#### [Excerpts from a dataset]

________________________

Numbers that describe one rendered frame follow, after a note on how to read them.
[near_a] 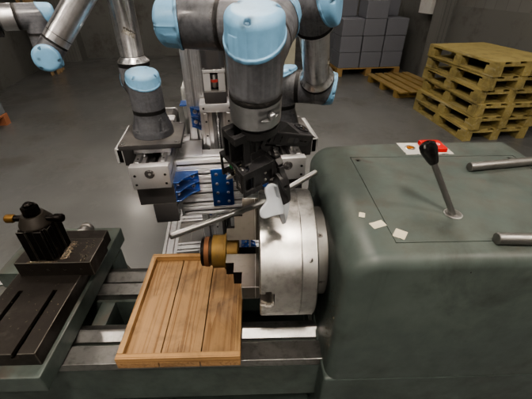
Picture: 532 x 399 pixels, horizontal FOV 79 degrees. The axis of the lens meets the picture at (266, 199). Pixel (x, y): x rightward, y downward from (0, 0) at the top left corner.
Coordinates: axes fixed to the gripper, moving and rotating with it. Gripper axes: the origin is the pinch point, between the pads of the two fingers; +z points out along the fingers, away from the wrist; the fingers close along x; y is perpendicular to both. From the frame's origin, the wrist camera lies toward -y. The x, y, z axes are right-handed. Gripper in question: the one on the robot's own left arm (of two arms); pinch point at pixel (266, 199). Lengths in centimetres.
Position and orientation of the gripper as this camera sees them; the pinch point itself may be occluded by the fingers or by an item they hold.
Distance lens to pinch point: 64.9
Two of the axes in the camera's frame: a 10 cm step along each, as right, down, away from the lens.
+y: -8.0, 4.5, -3.9
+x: 6.0, 6.1, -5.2
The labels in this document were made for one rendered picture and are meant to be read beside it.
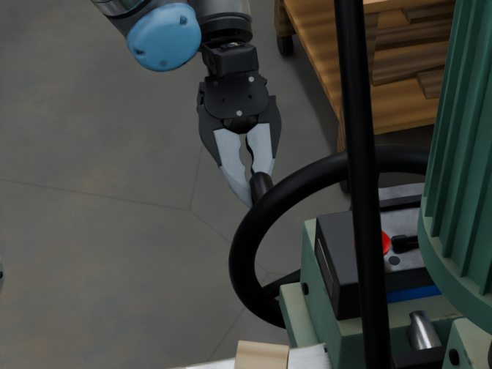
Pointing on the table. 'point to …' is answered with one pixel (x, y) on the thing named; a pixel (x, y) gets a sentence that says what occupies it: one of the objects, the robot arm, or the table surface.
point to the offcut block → (261, 356)
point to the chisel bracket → (467, 346)
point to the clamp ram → (421, 345)
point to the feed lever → (363, 181)
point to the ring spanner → (400, 201)
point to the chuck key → (403, 240)
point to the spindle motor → (462, 170)
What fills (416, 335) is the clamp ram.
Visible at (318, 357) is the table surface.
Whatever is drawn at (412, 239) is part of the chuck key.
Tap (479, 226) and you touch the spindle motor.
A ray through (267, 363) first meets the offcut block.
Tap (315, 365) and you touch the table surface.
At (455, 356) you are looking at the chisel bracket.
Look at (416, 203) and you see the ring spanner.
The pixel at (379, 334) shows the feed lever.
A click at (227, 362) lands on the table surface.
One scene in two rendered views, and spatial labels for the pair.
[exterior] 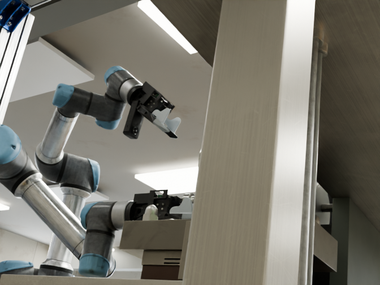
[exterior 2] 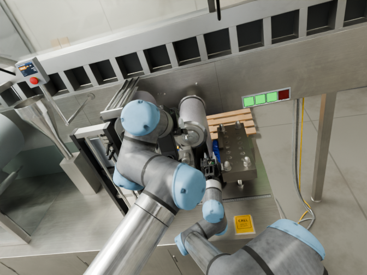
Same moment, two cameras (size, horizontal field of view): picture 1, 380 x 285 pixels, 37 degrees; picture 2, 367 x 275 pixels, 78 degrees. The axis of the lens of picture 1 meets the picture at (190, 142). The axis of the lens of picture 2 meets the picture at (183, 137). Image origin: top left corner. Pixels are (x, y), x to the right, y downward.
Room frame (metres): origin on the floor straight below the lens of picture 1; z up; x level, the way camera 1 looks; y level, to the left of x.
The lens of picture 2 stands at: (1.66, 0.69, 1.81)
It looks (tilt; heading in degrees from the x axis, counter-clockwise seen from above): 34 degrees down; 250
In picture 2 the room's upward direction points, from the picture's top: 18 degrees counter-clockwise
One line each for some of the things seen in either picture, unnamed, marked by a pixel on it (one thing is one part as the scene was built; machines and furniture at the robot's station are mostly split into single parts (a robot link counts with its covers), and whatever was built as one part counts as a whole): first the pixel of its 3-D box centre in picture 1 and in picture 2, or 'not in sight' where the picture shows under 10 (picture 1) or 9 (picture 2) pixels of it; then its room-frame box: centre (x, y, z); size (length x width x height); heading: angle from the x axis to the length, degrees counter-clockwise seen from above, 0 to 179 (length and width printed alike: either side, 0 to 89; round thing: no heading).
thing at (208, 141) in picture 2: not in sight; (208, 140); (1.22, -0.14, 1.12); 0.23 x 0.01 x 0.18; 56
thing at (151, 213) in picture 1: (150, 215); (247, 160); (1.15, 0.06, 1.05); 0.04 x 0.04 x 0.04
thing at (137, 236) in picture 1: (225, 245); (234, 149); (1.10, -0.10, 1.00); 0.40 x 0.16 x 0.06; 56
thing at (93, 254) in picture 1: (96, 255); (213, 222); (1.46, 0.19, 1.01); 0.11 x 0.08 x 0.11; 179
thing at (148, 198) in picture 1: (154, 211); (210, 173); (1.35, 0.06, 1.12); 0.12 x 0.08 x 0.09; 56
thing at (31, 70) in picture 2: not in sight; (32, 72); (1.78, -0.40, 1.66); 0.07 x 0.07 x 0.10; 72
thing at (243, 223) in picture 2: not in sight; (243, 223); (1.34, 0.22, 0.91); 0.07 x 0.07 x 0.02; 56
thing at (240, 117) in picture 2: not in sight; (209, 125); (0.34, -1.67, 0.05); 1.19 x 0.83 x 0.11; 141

________________________

#### [ASSIGNMENT]
Start at the top of the entries and repeat each line exactly, ending at the line that contains "Picture: 532 x". Pictures are not part of the copy.

#### [COMPLETED TASK]
Numbers that describe one rendered frame follow, after a note on how to read them.
[near_a] 
Picture: 532 x 399 pixels, horizontal FOV 79 degrees. The axis of the lens meets the picture at (266, 199). Pixel (x, y): x rightward, y downward from (0, 0) at the top left corner.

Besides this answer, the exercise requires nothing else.